BEGIN Input

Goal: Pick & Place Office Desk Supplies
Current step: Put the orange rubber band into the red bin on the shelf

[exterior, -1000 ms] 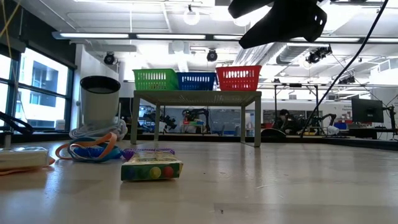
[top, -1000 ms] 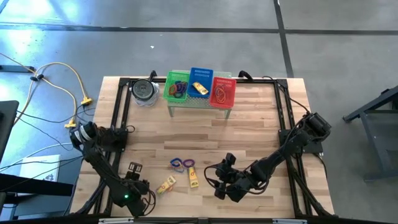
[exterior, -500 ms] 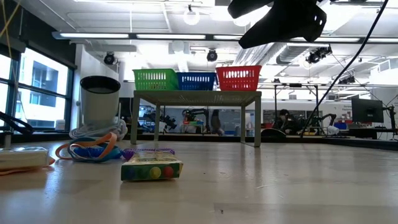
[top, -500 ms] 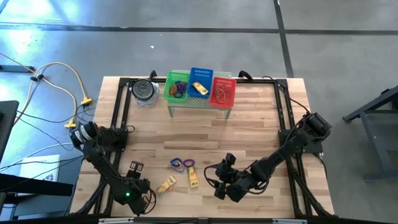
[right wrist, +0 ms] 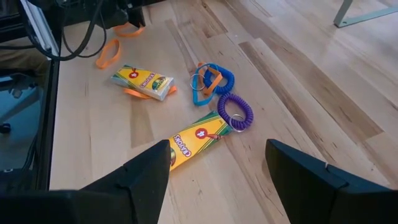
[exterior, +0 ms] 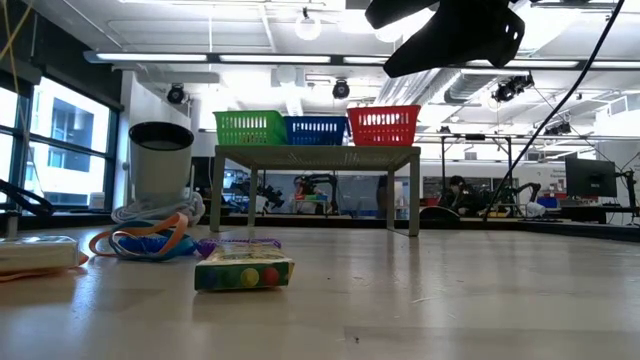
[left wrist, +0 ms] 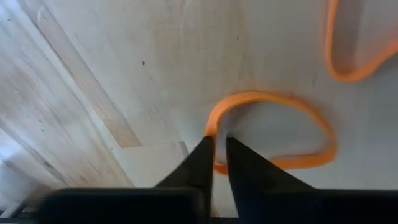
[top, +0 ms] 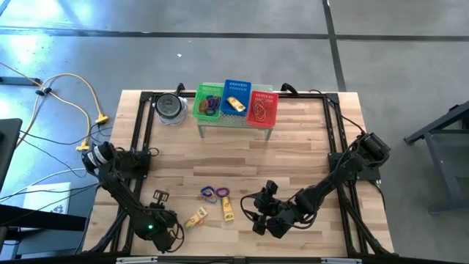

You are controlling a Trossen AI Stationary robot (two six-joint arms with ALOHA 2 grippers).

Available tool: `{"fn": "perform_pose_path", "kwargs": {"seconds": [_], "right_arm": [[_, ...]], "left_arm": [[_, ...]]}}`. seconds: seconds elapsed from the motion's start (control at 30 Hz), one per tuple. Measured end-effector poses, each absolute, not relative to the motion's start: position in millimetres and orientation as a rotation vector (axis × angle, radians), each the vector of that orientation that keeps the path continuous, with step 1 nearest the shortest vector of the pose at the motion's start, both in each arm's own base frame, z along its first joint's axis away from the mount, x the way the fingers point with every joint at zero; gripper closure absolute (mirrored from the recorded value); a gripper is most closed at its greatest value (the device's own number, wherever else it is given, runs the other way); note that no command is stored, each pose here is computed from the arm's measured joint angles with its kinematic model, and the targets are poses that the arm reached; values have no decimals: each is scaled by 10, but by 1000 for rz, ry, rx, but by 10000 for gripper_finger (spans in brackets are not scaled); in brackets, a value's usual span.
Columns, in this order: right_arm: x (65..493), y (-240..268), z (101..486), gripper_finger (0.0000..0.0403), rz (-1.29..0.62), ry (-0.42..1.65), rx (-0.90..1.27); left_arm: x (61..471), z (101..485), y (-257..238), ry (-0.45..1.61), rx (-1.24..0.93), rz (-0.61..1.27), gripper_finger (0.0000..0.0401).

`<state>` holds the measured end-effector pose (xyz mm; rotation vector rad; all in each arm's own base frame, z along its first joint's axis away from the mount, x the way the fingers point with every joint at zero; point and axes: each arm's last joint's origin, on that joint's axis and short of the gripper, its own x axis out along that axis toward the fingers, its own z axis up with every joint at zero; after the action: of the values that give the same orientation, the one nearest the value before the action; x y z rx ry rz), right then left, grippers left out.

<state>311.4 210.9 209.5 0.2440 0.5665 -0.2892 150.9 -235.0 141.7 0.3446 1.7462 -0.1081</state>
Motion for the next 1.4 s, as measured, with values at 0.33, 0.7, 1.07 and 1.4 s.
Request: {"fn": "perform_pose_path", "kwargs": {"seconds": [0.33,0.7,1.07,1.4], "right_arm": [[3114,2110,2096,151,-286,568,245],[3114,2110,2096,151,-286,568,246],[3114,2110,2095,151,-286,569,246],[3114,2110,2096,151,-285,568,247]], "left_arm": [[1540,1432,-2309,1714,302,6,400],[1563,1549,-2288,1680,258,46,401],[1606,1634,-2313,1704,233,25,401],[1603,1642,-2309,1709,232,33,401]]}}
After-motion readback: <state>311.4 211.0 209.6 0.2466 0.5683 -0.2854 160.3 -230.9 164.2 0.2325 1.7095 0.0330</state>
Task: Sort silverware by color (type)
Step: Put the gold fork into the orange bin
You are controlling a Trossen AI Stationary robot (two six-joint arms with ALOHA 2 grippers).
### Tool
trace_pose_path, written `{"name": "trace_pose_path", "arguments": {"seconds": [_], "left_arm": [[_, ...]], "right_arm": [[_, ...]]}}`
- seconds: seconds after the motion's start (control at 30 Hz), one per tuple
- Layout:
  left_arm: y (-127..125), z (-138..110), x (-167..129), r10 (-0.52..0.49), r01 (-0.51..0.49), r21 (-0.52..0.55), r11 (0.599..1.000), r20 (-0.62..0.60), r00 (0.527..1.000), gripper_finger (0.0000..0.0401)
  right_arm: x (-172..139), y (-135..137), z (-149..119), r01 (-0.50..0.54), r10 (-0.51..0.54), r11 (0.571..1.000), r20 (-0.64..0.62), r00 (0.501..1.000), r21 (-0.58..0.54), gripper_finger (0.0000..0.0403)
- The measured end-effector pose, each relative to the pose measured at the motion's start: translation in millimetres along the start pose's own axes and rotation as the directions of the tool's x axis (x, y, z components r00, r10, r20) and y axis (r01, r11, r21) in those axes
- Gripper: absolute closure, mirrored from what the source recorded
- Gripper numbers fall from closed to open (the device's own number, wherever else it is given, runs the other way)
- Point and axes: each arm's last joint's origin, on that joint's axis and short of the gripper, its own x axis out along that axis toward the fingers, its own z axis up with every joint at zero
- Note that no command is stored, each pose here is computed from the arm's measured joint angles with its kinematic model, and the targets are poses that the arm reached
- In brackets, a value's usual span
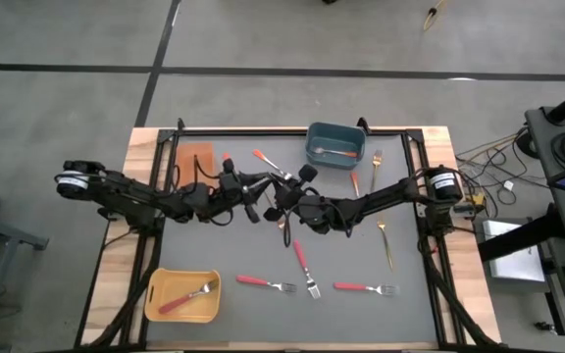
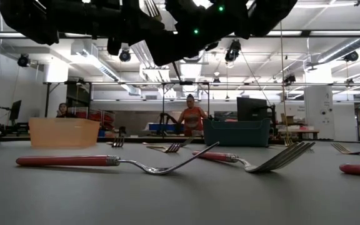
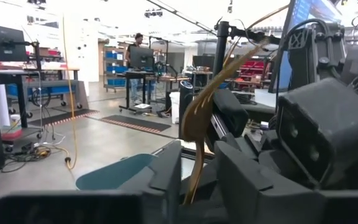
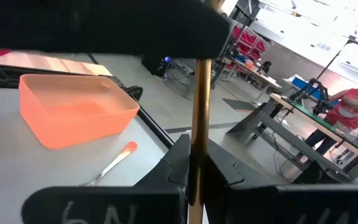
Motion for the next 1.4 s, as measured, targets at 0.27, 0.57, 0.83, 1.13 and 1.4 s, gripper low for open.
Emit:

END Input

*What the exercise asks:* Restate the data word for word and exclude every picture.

*Finished task:*
Goal: Pick & Place Office Desk Supplies
Current step: Put the orange rubber band into the red bin on the shelf

[exterior, -1000 ms] 
[top, -1000 ms] 
[exterior, -500 ms] 
[top, -500 ms] 
[right wrist, +0 ms] 
[exterior, +0 ms] 
[left wrist, +0 ms] 
[top, +0 ms] 

You are controlling a Trossen AI Stationary robot (two six-joint arms with ALOHA 2 grippers).

Available tool: `{"fn": "perform_pose_path", "kwargs": {"seconds": [_], "right_arm": [[_, ...]], "left_arm": [[_, ...]]}}`. seconds: seconds elapsed from the motion's start (control at 30 Hz), one per tuple. Measured end-effector poses, each absolute, not relative to the motion's start: position in millimetres and orientation as a rotation vector (axis × angle, radians), each the vector of that orientation that keeps the path continuous, with step 1 nearest the shortest vector of the pose at the motion's start, both in each arm's own base frame, z along its first joint's axis away from the mount, x the way the fingers point with every joint at zero; gripper closure absolute (mirrored from the recorded value); a gripper is most closed at its greatest value (the device's own number, wherever else it is given, runs the other way); note that no command is stored, each pose here is computed from the arm's measured joint angles with its kinematic model, and the targets are poses that the arm reached; values have no decimals: each is scaled by 10, but by 1000 for rz, ry, rx, but by 10000 for gripper_finger (spans in brackets are not scaled); in brackets, a value's usual span.
Columns, in this order: right_arm: x (65..493), y (-240..268), z (101..486), gripper_finger (0.0000..0.0403), rz (-1.29..0.62), ry (-0.42..1.65), rx (-0.90..1.27); left_arm: x (61..471), z (101..485), y (-257..238), ry (-0.45..1.61), rx (-1.24..0.93), rz (-0.61..1.27), gripper_finger (0.0000..0.0401).

`<state>` holds the measured end-effector pose (xyz mm; rotation vector rad; all in each arm's own base frame, z along its first joint's axis away from the mount, x the way the fingers point with every joint at zero; point and axes: each arm's last joint's origin, on that joint's axis and short of the gripper, its own x axis out along that axis toward the fingers, its own z axis up with every joint at zero; after the action: of the values that give the same orientation, the one nearest the value before the action; x y z rx ry rz), right then left, grippers left out.

<state>311.4 210.9 209.5 0.2440 0.5665 -0.2892 150.9 -235.0 141.7 0.3446 1.7462 -0.1081</state>
Motion for the next 1.4 s, as measured, with values at 0.33, 0.7, 1.07 and 1.4 s.
Request: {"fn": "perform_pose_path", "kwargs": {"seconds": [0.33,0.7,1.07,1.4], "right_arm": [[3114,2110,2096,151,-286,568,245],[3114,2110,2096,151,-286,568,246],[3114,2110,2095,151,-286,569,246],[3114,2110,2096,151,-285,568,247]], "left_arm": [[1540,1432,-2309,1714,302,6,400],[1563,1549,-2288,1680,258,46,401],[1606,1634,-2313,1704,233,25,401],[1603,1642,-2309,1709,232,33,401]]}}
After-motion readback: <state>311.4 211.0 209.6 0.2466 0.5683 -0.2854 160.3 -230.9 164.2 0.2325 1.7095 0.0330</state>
Task: Sort silverware by color (type)
Step: Put the gold fork into the orange bin
You are controlling a Trossen AI Stationary robot (two six-joint arms with ALOHA 2 grippers).
### Tool
trace_pose_path, written `{"name": "trace_pose_path", "arguments": {"seconds": [_], "left_arm": [[_, ...]], "right_arm": [[_, ...]]}}`
- seconds: seconds after the motion's start (control at 30 Hz), one per tuple
- Layout:
  left_arm: y (-127..125), z (-138..110), x (-167..129), r10 (-0.52..0.49), r01 (-0.51..0.49), r21 (-0.52..0.55), r11 (0.599..1.000), r20 (-0.62..0.60), r00 (0.527..1.000), gripper_finger (0.0000..0.0401)
  right_arm: x (-172..139), y (-135..137), z (-149..119), r01 (-0.50..0.54), r10 (-0.51..0.54), r11 (0.571..1.000), r20 (-0.64..0.62), r00 (0.501..1.000), r21 (-0.58..0.54), gripper_finger (0.0000..0.0403)
- The measured end-effector pose, each relative to the pose measured at the motion's start: translation in millimetres along the start pose's own axes and rotation as the directions of the tool's x axis (x, y, z components r00, r10, r20) and y axis (r01, r11, r21) in those axes
- Gripper: absolute closure, mirrored from what the source recorded
- Gripper numbers fall from closed to open (the device's own number, wherever else it is given, runs the other way)
- Point and axes: each arm's last joint's origin, on that joint's axis and short of the gripper, its own x axis out along that axis toward the fingers, its own z axis up with every joint at zero
- Note that no command is stored, each pose here is computed from the arm's measured joint angles with its kinematic model, and the targets are poses that the arm reached
- In brackets, a value's usual span
Motion for the next 1.4 s, as measured, targets at 0.27, 0.57, 0.83, 1.13 and 1.4 s, gripper low for open.
Emit:

Nothing more remains to be done for this exercise.